What to produce - Lines below that hold the word "tissue" must be copied in full.

Data listing -

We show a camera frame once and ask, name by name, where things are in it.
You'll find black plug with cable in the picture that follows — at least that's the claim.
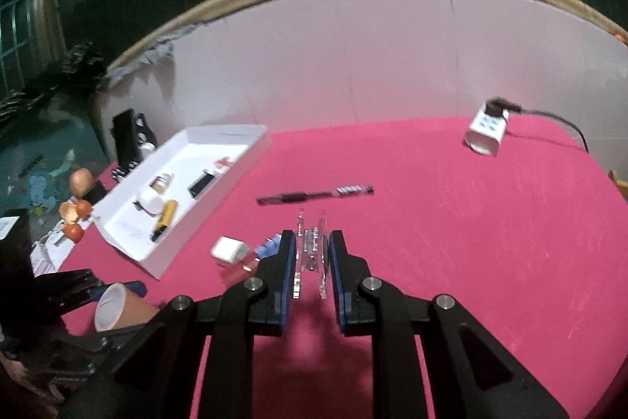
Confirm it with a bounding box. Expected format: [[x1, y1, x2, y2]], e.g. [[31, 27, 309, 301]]
[[483, 96, 590, 153]]

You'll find black upright box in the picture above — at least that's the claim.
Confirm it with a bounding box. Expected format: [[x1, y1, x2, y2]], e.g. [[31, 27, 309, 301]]
[[111, 107, 159, 167]]

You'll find white power strip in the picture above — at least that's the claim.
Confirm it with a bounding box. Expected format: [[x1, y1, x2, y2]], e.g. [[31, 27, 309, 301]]
[[464, 107, 508, 157]]

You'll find clear acrylic stand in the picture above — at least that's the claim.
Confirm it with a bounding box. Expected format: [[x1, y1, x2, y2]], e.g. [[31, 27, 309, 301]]
[[293, 209, 329, 300]]

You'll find yellow wooden chair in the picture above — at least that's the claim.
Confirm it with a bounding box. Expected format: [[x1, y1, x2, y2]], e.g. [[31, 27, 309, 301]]
[[607, 170, 628, 201]]

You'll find white paper box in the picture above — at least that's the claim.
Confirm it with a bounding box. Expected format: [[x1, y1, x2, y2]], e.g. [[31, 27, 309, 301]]
[[30, 230, 75, 276]]

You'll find white charger adapter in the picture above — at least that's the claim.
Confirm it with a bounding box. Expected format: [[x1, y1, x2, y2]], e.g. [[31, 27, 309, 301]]
[[210, 236, 248, 265]]

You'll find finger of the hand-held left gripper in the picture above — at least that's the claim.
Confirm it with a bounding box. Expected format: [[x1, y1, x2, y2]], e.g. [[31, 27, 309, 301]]
[[29, 333, 111, 388], [34, 269, 147, 317]]

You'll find pale brown onion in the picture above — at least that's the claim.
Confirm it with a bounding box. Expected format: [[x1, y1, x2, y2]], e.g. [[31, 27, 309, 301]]
[[69, 168, 96, 199]]

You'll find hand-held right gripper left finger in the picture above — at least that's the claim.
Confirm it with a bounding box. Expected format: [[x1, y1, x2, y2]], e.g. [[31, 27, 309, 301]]
[[59, 230, 298, 419]]

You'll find window with grille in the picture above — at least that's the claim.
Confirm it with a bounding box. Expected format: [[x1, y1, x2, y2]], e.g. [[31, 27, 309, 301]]
[[0, 0, 37, 98]]

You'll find brown tape roll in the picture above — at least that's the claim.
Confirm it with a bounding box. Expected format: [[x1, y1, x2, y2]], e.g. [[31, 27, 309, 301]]
[[94, 283, 162, 333]]

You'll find pink flower-pattern tablecloth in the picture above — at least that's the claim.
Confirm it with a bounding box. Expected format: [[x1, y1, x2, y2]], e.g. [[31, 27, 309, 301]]
[[59, 117, 628, 419]]

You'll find small black device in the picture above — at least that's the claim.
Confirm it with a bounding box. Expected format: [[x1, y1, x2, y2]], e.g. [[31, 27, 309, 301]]
[[188, 171, 217, 199]]

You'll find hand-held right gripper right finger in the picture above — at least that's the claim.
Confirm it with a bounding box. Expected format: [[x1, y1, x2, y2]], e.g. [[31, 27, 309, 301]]
[[329, 230, 570, 419]]

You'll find white round cap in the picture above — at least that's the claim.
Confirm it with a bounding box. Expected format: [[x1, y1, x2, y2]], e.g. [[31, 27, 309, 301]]
[[135, 188, 165, 216]]

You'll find black pen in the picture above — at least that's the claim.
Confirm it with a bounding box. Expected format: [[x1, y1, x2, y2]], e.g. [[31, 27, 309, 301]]
[[256, 185, 375, 207]]

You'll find small blue box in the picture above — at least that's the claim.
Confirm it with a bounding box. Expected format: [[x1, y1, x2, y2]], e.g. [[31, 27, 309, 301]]
[[252, 236, 283, 259]]

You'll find white shallow tray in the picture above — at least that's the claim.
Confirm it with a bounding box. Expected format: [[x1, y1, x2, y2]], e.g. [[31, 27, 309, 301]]
[[92, 124, 272, 280]]

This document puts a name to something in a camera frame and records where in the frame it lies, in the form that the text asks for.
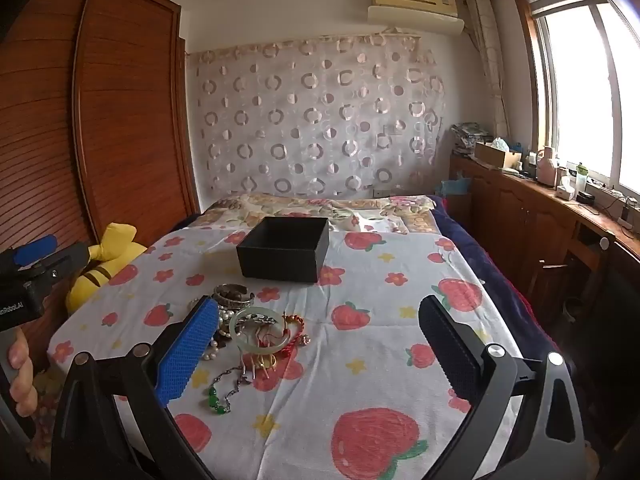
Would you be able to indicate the teal bag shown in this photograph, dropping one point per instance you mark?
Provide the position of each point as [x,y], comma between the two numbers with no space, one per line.
[455,186]

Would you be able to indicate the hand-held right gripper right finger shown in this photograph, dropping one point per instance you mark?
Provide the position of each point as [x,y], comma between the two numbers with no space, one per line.
[450,347]

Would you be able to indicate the gold earrings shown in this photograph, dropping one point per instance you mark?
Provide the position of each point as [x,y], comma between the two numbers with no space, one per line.
[270,361]

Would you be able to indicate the white tissue box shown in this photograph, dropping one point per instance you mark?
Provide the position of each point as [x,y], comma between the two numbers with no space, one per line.
[566,191]

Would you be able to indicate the yellow plush toy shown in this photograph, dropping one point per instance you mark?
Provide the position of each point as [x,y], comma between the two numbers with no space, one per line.
[105,272]

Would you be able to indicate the window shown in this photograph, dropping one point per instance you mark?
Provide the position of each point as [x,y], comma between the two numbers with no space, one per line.
[585,85]

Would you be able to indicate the black square box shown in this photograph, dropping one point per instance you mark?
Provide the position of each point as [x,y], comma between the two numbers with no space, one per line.
[285,250]

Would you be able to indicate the long wooden cabinet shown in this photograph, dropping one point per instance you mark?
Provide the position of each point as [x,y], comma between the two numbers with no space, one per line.
[540,220]

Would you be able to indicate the strawberry print bed sheet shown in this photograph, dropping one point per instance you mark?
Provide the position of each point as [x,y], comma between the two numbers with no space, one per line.
[340,370]

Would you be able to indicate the cardboard box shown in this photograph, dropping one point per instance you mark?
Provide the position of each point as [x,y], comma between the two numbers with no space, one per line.
[495,155]

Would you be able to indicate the wall air conditioner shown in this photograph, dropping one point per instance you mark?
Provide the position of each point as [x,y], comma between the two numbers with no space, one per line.
[415,7]

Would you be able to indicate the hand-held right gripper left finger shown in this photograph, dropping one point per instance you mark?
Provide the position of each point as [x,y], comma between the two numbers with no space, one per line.
[187,350]

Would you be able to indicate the floral quilt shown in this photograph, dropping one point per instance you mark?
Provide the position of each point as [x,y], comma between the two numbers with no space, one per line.
[320,210]

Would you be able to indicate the window curtain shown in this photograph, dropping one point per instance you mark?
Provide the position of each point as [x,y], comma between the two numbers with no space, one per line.
[487,55]

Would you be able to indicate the pink kettle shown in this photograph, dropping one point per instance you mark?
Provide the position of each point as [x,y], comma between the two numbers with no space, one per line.
[546,166]

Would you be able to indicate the green cap bottle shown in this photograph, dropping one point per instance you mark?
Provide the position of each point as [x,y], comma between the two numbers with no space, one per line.
[581,176]

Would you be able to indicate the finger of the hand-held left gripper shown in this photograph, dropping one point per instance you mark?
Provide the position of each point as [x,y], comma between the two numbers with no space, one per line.
[35,250]
[70,260]

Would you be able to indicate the person's left hand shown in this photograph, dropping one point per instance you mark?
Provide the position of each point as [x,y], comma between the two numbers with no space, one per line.
[22,390]

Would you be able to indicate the dark blue blanket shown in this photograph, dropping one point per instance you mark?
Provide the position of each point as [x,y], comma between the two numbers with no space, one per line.
[482,265]

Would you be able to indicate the stack of newspapers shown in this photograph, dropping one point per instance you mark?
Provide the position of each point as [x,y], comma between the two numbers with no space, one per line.
[467,135]

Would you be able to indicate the brown wooden wardrobe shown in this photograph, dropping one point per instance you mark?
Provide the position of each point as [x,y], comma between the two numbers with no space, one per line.
[100,130]

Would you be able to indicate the circle pattern wall curtain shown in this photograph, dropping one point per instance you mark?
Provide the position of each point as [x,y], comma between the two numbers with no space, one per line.
[315,115]

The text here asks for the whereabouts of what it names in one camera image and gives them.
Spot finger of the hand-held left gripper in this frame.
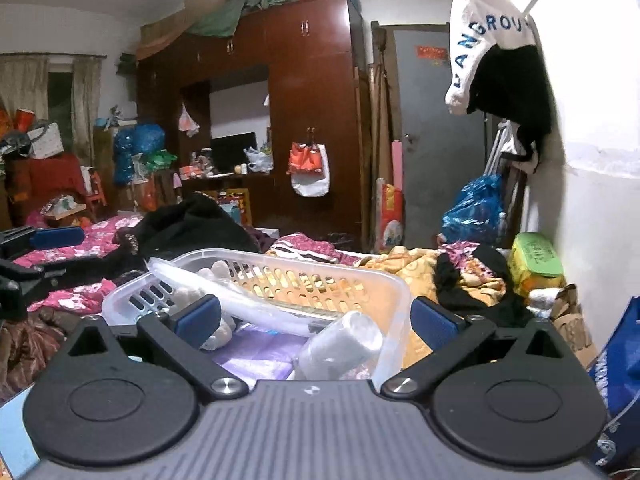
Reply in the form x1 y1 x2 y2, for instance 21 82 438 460
0 259 67 291
0 226 86 260

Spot green packet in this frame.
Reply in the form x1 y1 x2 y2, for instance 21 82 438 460
509 232 566 296

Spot green plastic bag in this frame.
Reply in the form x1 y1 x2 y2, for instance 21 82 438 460
142 150 178 171

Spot white plastic basket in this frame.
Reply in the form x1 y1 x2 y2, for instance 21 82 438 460
101 248 413 386

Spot black hanging garment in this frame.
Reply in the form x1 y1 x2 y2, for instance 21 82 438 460
467 45 553 173

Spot wooden planks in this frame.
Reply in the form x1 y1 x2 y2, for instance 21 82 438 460
367 20 401 241

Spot large blue plastic sack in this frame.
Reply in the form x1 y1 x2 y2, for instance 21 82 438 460
112 122 166 186

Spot orange white plastic bag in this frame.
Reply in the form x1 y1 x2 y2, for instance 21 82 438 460
286 141 331 197

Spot purple tissue pack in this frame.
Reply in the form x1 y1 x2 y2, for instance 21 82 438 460
210 325 311 382

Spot small white hanging bag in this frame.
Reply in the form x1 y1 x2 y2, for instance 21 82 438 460
178 104 201 137

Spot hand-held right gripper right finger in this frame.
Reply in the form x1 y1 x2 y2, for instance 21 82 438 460
381 296 571 401

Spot blue shopping bag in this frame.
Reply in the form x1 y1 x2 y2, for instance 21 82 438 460
587 295 640 473

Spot orange patterned blanket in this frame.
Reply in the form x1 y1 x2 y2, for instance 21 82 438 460
360 245 506 366

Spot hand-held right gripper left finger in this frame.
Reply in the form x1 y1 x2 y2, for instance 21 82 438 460
65 295 248 402

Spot red white sack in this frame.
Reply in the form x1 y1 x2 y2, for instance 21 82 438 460
381 182 405 253

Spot white lettered hoodie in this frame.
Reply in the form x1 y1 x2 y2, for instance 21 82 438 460
445 0 533 116

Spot black clothing pile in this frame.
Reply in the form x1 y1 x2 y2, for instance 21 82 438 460
117 192 263 273

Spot long clear plastic bottle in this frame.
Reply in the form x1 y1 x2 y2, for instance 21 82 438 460
147 257 346 336

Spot grey door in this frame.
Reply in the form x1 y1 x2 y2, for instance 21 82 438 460
392 27 488 251

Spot green cloth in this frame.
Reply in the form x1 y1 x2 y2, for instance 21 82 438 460
187 0 301 38

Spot beige curtains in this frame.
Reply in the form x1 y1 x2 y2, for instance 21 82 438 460
0 55 103 161

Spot blue knotted plastic bag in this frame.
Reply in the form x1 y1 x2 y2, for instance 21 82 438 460
441 174 506 246

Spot brown wooden wardrobe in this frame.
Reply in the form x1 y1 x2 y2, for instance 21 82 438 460
136 0 368 241

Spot black monitor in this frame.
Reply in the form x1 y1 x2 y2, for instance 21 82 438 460
210 132 257 173

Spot black cloth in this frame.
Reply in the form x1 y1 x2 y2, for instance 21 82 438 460
434 245 531 326

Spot white plush toy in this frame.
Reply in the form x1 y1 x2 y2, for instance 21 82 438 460
172 260 236 352

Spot white plastic bag roll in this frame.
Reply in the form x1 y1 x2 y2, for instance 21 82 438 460
295 311 385 381

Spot pink floral blanket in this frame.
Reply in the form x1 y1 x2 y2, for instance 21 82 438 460
10 212 146 313

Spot pink board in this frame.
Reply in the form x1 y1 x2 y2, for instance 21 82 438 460
391 141 405 188

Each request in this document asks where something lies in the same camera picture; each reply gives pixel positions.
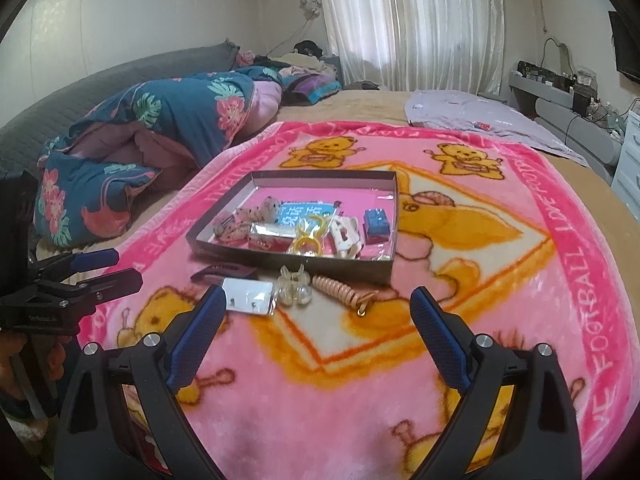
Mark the person's left hand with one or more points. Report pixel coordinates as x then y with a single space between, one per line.
54 360

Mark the white hair claw clip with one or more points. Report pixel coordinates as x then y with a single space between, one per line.
345 237

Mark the black flat television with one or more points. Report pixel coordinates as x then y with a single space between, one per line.
627 50

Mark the cluttered electronic devices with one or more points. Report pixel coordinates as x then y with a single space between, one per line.
555 80

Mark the dark blue floral quilt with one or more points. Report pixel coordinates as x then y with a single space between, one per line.
150 125

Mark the grey shallow cardboard box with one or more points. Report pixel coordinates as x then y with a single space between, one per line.
340 270

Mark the small blue box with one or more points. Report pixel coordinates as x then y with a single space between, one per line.
377 222

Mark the dark maroon hair clip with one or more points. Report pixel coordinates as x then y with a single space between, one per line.
220 272

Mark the purple striped cloth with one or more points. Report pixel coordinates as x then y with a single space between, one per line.
310 87

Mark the white sheer curtain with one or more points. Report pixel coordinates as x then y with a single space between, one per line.
410 20

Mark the lilac cloth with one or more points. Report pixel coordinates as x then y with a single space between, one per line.
475 115

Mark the pink bear printed blanket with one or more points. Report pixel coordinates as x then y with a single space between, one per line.
500 285

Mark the grey shelf unit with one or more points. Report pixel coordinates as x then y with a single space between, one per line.
565 125

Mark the yellow rings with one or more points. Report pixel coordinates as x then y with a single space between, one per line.
307 245

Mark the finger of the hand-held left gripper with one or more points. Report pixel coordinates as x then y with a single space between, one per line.
100 287
90 260

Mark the red floral cloth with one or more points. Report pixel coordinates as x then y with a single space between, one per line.
142 447

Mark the clear packet with white card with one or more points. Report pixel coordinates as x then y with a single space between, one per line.
272 232

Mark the white earring card in bag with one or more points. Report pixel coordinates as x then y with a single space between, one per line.
247 292

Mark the clear plastic hair claw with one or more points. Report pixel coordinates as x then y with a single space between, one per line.
295 285

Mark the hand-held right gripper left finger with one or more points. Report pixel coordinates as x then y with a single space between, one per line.
195 340

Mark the tan bed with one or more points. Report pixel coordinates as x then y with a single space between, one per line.
360 107

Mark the grey padded headboard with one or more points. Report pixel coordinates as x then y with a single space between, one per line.
75 95

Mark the white drawer cabinet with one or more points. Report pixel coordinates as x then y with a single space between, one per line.
630 160

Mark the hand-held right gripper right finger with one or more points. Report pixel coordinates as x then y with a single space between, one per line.
440 340

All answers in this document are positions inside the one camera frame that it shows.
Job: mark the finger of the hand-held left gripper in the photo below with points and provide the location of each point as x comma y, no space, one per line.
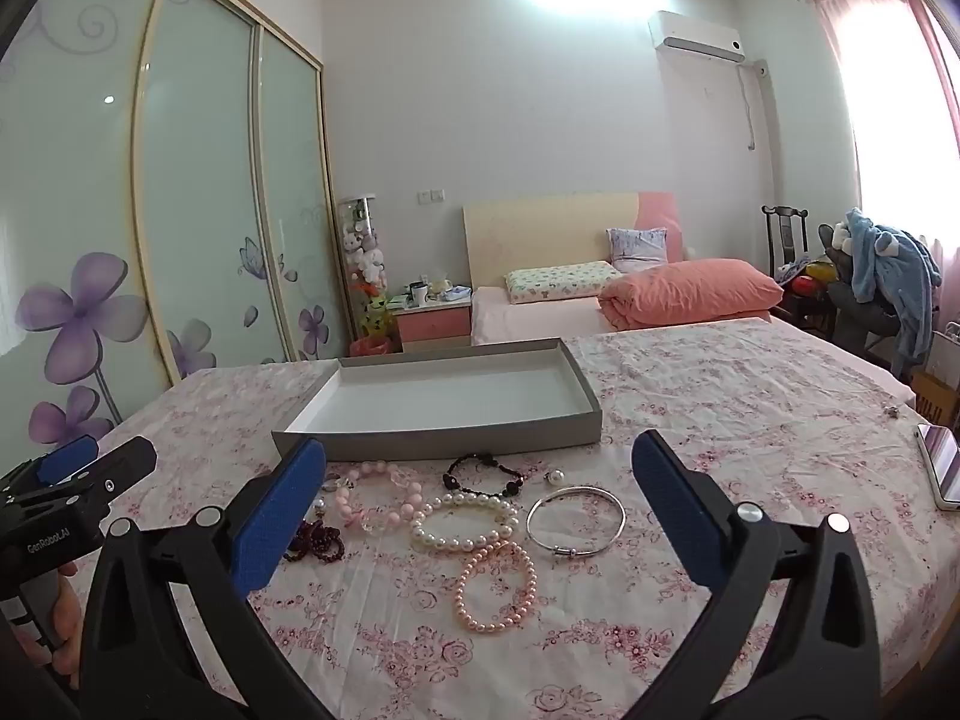
67,459
124,474

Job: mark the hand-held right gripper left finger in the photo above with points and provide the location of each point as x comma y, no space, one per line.
279,517

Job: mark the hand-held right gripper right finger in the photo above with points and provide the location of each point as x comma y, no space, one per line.
675,510

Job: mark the thin silver bangle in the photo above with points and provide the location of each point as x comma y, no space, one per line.
574,553

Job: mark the grey pearl earring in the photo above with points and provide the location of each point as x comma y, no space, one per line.
556,477

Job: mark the grey shallow cardboard tray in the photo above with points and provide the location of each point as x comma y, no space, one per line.
450,397

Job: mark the person's left hand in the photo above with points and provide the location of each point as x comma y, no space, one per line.
64,615

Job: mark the folded salmon quilt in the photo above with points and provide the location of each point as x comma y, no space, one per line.
690,292

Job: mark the yellow plush toy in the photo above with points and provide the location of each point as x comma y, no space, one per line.
375,319

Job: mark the pink and cream nightstand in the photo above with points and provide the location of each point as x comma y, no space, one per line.
431,326

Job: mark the flat floral pillow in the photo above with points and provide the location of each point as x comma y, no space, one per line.
559,281

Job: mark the white mug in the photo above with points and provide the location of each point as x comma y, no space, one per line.
417,294

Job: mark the colourful toys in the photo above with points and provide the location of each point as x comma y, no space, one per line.
806,281

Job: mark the purple print pillow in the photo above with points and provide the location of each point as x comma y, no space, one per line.
637,247

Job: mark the grey office chair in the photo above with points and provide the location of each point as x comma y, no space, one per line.
851,307

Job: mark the smartphone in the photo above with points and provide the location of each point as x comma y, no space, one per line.
941,465

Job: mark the clear plush toy display tube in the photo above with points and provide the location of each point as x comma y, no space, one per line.
364,255

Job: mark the cardboard box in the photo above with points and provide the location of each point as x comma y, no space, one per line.
934,394

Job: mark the blue cloth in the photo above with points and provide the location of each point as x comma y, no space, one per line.
455,291

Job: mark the dark wooden chair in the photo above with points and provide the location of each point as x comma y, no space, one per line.
784,240

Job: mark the glass wardrobe with purple flowers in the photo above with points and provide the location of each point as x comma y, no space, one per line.
202,165

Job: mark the blue plush robe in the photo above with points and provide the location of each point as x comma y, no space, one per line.
892,262

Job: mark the air conditioner pipe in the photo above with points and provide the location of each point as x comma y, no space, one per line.
750,105

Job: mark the pink curtain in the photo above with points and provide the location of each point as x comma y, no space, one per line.
840,90

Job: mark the white air conditioner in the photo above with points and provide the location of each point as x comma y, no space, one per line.
694,34

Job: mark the white wall socket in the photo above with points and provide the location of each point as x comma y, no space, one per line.
430,196

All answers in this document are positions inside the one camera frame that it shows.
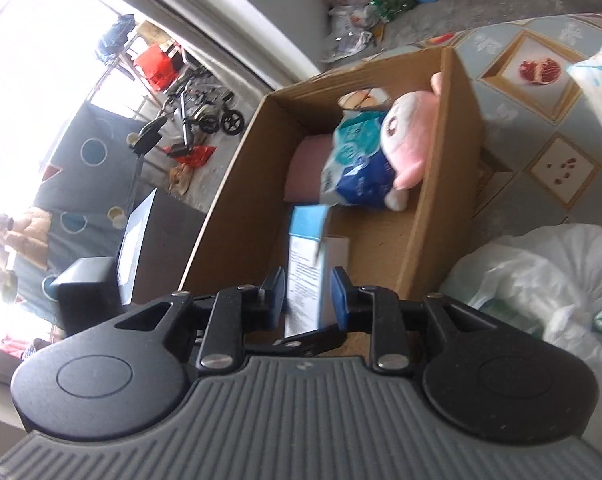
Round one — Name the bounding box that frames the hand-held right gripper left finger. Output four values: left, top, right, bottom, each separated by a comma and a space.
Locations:
108, 266, 288, 375

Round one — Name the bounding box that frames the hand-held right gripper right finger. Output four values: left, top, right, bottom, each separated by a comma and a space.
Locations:
331, 266, 493, 376

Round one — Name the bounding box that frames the blue and white carton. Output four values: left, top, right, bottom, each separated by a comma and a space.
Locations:
283, 204, 352, 338

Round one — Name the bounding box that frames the brown cardboard box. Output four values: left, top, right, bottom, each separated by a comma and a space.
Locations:
178, 46, 484, 356

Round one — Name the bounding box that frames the blue tissue pack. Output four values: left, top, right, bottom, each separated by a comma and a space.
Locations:
321, 110, 397, 208

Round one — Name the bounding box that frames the pink plush toy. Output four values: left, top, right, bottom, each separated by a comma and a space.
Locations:
381, 72, 444, 211

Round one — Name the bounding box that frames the white paper sheet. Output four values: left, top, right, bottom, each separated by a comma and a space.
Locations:
117, 189, 157, 306

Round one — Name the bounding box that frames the beige hanging garment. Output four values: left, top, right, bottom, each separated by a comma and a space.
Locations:
0, 207, 49, 271

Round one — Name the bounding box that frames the dark table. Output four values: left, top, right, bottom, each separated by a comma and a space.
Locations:
116, 187, 209, 311

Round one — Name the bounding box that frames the grey circle print cloth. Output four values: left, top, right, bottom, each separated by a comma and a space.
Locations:
31, 102, 146, 311

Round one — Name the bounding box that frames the red plastic bag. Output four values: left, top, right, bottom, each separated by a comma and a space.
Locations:
163, 145, 217, 166

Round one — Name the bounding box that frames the black padded stand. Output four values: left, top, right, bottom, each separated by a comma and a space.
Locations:
131, 117, 164, 156

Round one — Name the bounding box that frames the large white plastic bag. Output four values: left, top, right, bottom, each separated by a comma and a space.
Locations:
441, 224, 602, 411

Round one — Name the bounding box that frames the wheelchair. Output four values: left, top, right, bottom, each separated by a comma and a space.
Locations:
158, 42, 246, 136

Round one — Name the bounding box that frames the dark blue hanging garment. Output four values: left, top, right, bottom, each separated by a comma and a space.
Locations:
98, 14, 136, 58

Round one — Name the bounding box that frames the yellow hanging towel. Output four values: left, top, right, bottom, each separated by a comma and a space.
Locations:
136, 20, 164, 46

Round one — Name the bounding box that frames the small white plastic bag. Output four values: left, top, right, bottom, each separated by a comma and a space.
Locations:
326, 2, 374, 58

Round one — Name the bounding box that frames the green bottle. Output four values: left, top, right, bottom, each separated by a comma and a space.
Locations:
368, 0, 417, 23

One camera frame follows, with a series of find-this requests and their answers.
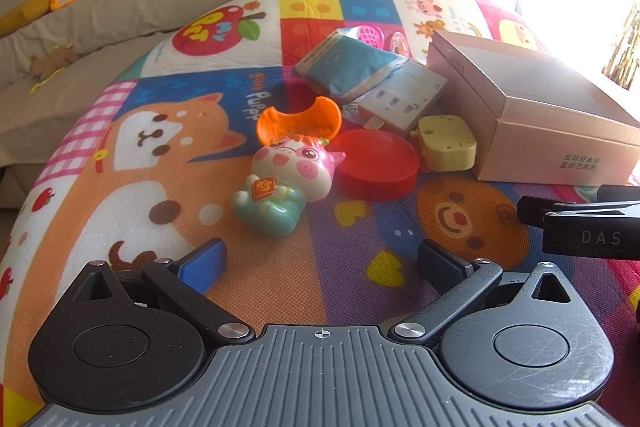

Completed exercise -
Would you be able to indicate the white tissue box shown in this photograph, dropping one point per instance you mark?
Spot purple tissue pack in this frame.
Round one — Name the bounding box that frames the blue tissue pack. Output four values: left, top, right, bottom, each separated by a comma and a space.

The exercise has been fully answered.